The sectional hostilities left over from the Civil War were all but forgotten in the outpouring of volunteers from every state in the Union. Crowds cheered and threw roses at the feet of Johnny Doughboy as he marched off to liberate the suffering Cuban rebels. After two months of mobilization, 12,000 men landed, and in the Battle of El Caney soldiers walked on each others heels in three inches of mud. They moved slowly and after three hours, it seemed as though every man in the United States was under arms stumbling and slipping.
The lines passed until moons rose. They seemed endless, interminable. Midnight came and they were still slipping forward.
The Spaniards and foreign observers from other countries were astonished by the military performance of Johnny Doughboy. One Spanish officer said, "I have never seen anything to equal the courage and dash of those Americans who, stripped to the waist, offering their naked breasts to our murderous fire, literally throw themselves on our trenches."

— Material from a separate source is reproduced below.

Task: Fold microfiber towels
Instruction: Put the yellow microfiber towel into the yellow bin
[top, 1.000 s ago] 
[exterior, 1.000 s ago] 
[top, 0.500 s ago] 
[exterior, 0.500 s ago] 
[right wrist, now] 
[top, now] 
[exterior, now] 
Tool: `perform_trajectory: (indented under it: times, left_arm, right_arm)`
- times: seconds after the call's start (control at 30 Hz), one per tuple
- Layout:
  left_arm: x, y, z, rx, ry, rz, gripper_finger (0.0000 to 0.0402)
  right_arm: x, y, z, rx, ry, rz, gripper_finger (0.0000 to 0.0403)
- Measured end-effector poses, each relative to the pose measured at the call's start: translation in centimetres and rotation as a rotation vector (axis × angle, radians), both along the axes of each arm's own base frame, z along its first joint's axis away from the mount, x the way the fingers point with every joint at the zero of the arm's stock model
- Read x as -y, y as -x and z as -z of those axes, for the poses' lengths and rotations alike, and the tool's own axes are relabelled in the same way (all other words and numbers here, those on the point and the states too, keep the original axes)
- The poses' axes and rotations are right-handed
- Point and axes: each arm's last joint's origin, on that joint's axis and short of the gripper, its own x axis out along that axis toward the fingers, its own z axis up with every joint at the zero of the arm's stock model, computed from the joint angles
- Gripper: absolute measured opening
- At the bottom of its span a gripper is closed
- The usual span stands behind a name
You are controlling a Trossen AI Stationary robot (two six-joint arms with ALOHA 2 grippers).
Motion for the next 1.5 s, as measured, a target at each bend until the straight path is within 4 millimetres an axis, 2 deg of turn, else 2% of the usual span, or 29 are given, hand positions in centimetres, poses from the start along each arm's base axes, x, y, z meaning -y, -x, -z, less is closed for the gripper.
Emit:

At the Battle of San Juan Hill the enemy was shocked that infantry would attempt to assault the entrenched positions, but they walked to greet Death at every step, many of them, as they advanced, sinking suddenly or pitching forward in the high grass, but the others waded on, stubbornly forming a thin blue line that kept creeping higher and higher up on the Hill, finally taking over the Hill.
And it was this war which began April 21, 1898 and ended four months later on August 12, 1898 that launched the United States of America as a full scale world power as she took over the remains of the old Spanish empire, Cuba, Puerto Rico, Hawaii and Guam.
As Historian Walter Millis has written, "The war was over. We had shown the world. We had arrived. Even the English were speaking to us just as if we had been equals."
The mast of the U.S.S. Maine sunk in Havana Harbor Feb. 15, 1898 and has been preserved as a monument. It stands in Arlington National Cemetery.
William McKinley served from 1897-1901. During his regime, the Spanish-American War occurred. We settled for the Philippines and other islands. He was killed by an anarchist at the Buffalo World's Fair in 1901.